[Problem description] Beneath this line are the data; copy exactly the part of them that opens with the line containing "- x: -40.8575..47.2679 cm" and closes with the line containing "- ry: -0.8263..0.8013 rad", and only that part.

+++++

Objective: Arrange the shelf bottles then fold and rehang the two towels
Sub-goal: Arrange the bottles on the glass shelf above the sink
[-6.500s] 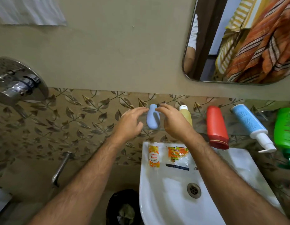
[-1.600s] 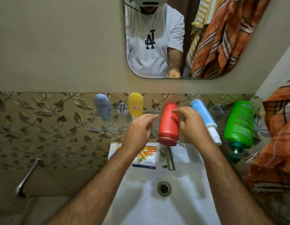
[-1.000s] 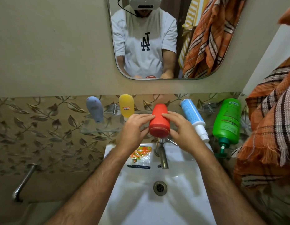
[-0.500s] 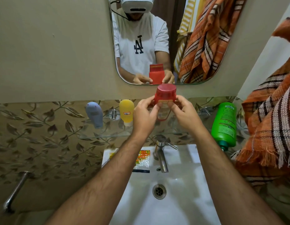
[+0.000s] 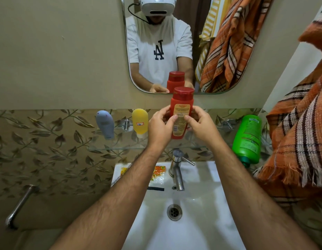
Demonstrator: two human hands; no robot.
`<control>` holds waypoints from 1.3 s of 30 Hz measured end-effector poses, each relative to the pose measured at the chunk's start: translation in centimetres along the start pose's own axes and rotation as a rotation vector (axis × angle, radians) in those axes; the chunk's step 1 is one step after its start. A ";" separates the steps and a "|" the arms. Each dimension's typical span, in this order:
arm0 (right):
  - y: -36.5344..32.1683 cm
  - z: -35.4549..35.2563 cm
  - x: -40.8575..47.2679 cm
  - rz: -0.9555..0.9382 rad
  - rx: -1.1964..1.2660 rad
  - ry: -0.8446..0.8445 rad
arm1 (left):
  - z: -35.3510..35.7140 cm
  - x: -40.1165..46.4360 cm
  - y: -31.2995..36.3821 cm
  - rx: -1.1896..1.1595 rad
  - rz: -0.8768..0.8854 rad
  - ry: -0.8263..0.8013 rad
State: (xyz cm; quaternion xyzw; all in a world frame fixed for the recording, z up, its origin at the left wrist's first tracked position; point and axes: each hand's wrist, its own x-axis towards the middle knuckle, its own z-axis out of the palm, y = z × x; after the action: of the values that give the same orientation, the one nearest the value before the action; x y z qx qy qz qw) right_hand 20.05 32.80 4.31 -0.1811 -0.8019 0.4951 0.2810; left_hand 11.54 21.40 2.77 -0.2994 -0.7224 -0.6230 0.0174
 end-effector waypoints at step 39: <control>-0.2 -0.8 -0.6 0.105 -0.320 -0.026 | 2.2 -5.0 -1.5 0.231 0.202 0.237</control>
State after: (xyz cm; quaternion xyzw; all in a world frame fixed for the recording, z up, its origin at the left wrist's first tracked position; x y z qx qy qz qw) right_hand 21.06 32.93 4.61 -0.2590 -0.8635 0.3774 0.2117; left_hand 15.71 21.34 -1.05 -0.2910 -0.7483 -0.5619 0.1990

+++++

[Solution]
  - x: -40.8575..47.2679 cm
  - rz: -0.9555..0.9382 rad
  - rx: -1.1964..1.2660 rad
  - ry: -0.8446..0.8445 rad
arm1 (left):
  - z: -35.3510..35.7140 cm
  - x: -40.1165..46.4360 cm
  - y: -31.2995..36.3821 cm
  - rx: -1.1896..1.1595 rad
  - rz: -0.8768..0.8854 rad
  - ry: -0.8263..0.8013 rad

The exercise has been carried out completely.